French President Nicolas Sarkozy will in a forthcoming visit to China call for an "equitable and fair" relationship between four major currencies -- the dollar, euro, yen and yuan, a senior French official said on Thursday.
Sarkozy's public comments on the visit this weekend are likely to be low-key, coming shortly before a planned visit to China by top European monetary officials but the French leader is expected to deliver a firm message on currencies in private, the official, who declined to be identified, said.
"He will say very frankly that there should be a more equitable and fair relationship between these four currencies. France is no longer alone on this, all the Europeans think the same and are starting to say so," he said.
"He will have basically the same message as (European Central Bank President Jean-Claude) Trichet but perhaps in slightly different words," he said.
Sarkozy's spokesman, David Martinon, said in a separate press conference that the French president would meet Trichet on Thursday and discuss economic and financial issues.

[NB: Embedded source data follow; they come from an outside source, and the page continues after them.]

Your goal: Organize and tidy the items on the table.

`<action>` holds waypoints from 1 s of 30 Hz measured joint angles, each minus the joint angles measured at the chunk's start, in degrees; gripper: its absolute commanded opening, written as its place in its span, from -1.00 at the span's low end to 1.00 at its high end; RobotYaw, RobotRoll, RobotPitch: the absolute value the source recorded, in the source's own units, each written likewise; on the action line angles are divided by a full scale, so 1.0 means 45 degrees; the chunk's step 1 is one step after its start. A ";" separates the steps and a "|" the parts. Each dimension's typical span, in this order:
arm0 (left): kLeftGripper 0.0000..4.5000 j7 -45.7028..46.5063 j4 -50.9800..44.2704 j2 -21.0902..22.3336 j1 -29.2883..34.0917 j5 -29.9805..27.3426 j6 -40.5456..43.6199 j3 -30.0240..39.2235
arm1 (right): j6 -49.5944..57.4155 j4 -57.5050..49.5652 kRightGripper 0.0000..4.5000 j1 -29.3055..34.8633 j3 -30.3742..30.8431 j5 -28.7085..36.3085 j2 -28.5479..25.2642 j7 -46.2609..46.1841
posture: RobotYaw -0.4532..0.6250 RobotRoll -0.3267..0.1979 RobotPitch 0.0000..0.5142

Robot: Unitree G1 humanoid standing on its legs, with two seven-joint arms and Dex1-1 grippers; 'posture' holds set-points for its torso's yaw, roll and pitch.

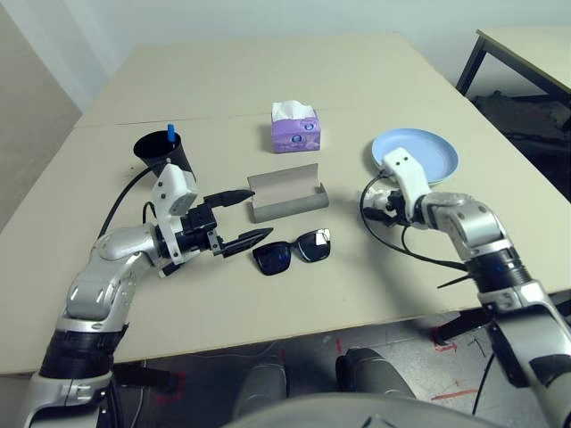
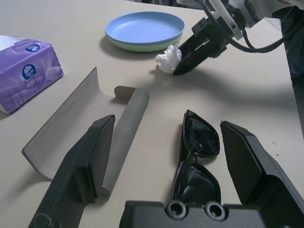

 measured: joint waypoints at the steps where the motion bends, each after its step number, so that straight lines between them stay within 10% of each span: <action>1: 1.00 -0.0001 0.0001 -0.0006 0.0000 0.0004 -0.0041 0.0000 | 0.0014 -0.0001 -0.44 -0.0033 -0.0039 0.0005 0.0021 -0.0023 | -0.24 0.25 -0.77; 5: 1.00 -0.0044 0.0025 -0.0057 -0.0001 0.0020 -0.0204 -0.0004 | 0.0015 -0.0058 -0.97 -0.0744 -0.0671 0.0206 0.0221 -0.0165 | -0.24 0.25 -0.76; 17: 1.00 -0.0045 0.0073 -0.0077 -0.0157 0.0069 -0.0301 -0.0048 | 0.0721 -0.0298 -0.97 -0.2564 -0.2252 0.1127 -0.0323 0.0182 | -0.24 0.25 -0.76; 30: 1.00 0.0003 0.0067 -0.0083 -0.0162 0.0070 -0.0282 -0.0058 | -0.1499 0.0000 0.91 -0.1126 -0.1169 0.0573 0.0376 0.0261 | -0.24 0.25 -0.74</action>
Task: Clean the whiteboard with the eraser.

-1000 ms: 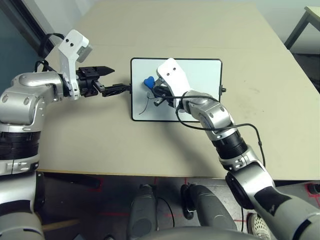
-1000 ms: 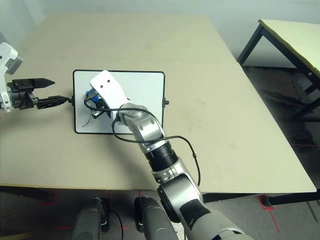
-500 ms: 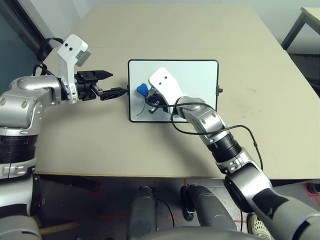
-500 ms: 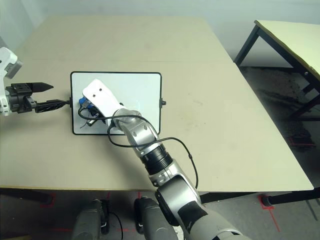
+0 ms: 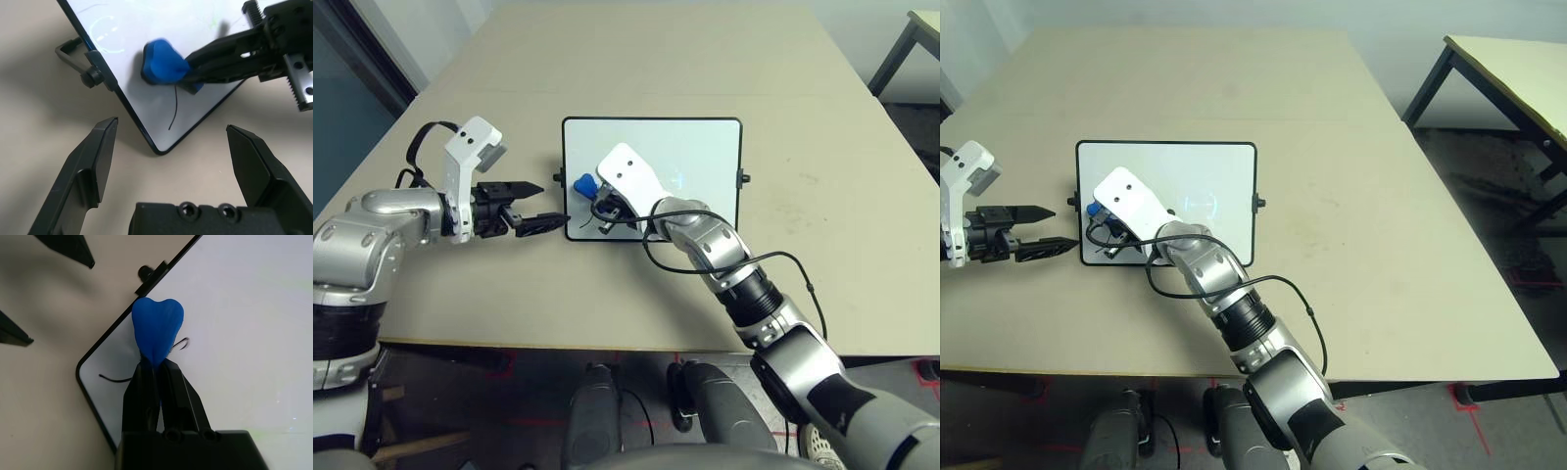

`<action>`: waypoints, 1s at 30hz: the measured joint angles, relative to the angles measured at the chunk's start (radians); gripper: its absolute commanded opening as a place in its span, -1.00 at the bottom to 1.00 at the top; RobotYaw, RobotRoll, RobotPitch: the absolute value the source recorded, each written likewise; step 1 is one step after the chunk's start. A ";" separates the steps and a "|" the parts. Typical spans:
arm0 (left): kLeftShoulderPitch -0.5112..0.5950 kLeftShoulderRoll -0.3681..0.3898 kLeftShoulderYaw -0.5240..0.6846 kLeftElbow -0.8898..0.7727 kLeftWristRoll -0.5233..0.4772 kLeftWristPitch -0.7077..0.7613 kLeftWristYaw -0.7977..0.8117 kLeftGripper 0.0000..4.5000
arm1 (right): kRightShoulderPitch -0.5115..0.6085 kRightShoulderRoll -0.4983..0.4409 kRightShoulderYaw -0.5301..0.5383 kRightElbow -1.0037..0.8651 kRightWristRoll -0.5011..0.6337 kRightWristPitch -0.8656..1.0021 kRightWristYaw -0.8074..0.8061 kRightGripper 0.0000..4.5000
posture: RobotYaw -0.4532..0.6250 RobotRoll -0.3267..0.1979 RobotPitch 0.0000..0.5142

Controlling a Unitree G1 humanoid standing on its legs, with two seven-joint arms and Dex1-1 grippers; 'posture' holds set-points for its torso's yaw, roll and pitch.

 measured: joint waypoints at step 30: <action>0.101 0.125 0.101 -0.045 -0.079 0.059 0.007 1.00 | 0.020 -0.003 0.068 -0.078 -0.010 0.046 0.006 -1.00 | -0.14 0.25 -0.02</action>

"The president finds it important to be able to discuss developments with Mr Trichet before his visit to China, where these issues will be discussed. All the more so because Mr Trichet will go to Beijing himself after the president to meet the Chinese authorities," Martinon said.
The comments from the official came as the euro hovered near a record high of more than $1.48 and they echo growing concern among European policy makers about its seemingly unstoppable rise.

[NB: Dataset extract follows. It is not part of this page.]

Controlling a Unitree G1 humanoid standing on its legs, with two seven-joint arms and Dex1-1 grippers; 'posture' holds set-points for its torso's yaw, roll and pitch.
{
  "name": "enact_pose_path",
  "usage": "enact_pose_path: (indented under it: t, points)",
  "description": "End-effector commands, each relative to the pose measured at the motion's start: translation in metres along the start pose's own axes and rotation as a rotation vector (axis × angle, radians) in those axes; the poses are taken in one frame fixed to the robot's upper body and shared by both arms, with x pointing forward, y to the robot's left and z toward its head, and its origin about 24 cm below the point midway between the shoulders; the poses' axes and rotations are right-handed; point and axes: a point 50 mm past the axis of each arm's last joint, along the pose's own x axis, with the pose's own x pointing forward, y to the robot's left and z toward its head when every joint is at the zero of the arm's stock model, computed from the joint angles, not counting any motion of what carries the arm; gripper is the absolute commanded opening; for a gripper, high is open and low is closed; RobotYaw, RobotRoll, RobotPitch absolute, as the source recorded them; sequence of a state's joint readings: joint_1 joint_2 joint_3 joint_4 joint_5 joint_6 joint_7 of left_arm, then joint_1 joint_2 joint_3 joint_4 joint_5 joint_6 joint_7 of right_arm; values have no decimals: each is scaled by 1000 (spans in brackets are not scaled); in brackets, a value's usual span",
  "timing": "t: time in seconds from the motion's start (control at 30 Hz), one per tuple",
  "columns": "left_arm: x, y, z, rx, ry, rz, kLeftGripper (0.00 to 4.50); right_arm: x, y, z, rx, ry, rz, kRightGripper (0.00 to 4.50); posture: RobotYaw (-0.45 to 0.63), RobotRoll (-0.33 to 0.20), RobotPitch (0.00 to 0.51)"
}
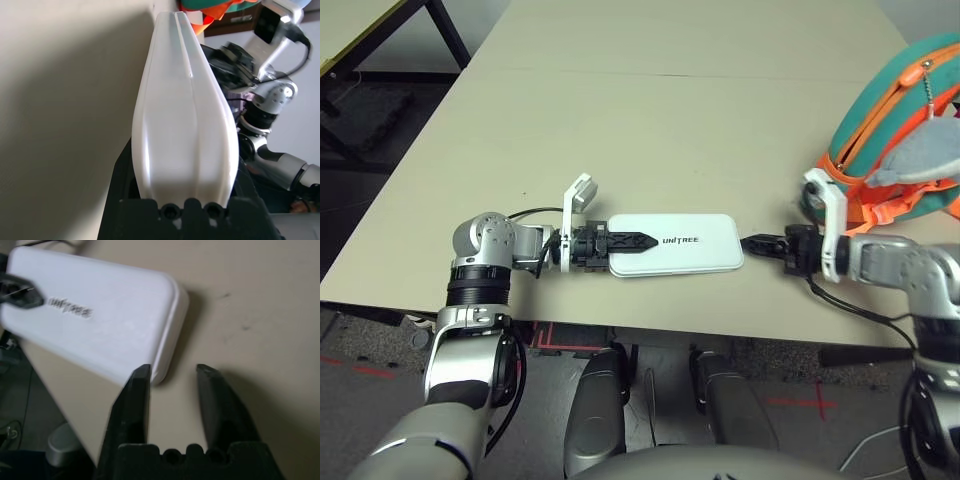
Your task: Put the pencil case into the backpack and zip it.
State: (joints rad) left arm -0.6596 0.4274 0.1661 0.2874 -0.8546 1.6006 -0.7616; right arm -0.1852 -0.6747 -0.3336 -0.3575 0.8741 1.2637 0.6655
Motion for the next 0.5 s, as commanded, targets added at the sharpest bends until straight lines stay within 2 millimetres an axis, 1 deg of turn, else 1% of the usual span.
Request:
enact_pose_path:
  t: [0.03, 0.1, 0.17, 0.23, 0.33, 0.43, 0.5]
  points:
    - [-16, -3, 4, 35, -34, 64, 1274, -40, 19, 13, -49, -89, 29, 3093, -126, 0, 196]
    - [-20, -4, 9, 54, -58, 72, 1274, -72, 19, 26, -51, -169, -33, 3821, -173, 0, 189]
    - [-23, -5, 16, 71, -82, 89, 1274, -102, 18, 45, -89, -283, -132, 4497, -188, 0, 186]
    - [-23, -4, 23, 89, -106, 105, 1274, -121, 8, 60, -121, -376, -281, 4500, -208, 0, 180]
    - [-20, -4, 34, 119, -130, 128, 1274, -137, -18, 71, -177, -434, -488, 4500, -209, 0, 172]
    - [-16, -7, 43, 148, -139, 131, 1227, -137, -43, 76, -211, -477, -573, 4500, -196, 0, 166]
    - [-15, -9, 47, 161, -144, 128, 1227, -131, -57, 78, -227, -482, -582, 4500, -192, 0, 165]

The currency question will be one of the key issues at an EU-China summit meeting next week.
European Commission President Jose Manuel Barroso said in Singapore that the strength of the euro was becoming a problem for European exporters and Trade Commissioner Peter Mandelson said Beijing had to take firm action.
"During the six days that I will be spending in China, our trade deficit is going to grow by an addition of 2 billion euros. That is unacceptable, it is unsustainable," Mandelson told reporters at the sidelines of an EU-ASEAN summit in Singapore.
"I don't think Europe's sincerity in dialogue and cooperation...is sufficiently reciprocated by that of the Chinese authorities," he said.
"There is going to be some hard talking when we are in Beijing, but I hope that some firm actions, some remedies, will follow our hard talking."
Sarkozy has been unremitting in his calls for policy makers to take stronger steps to prevent the soaring euro rising further and unbalancing world currencies.
On a visit to Washington earlier this month, he warned of the risk that disarray in currency markets could lead to "economic war."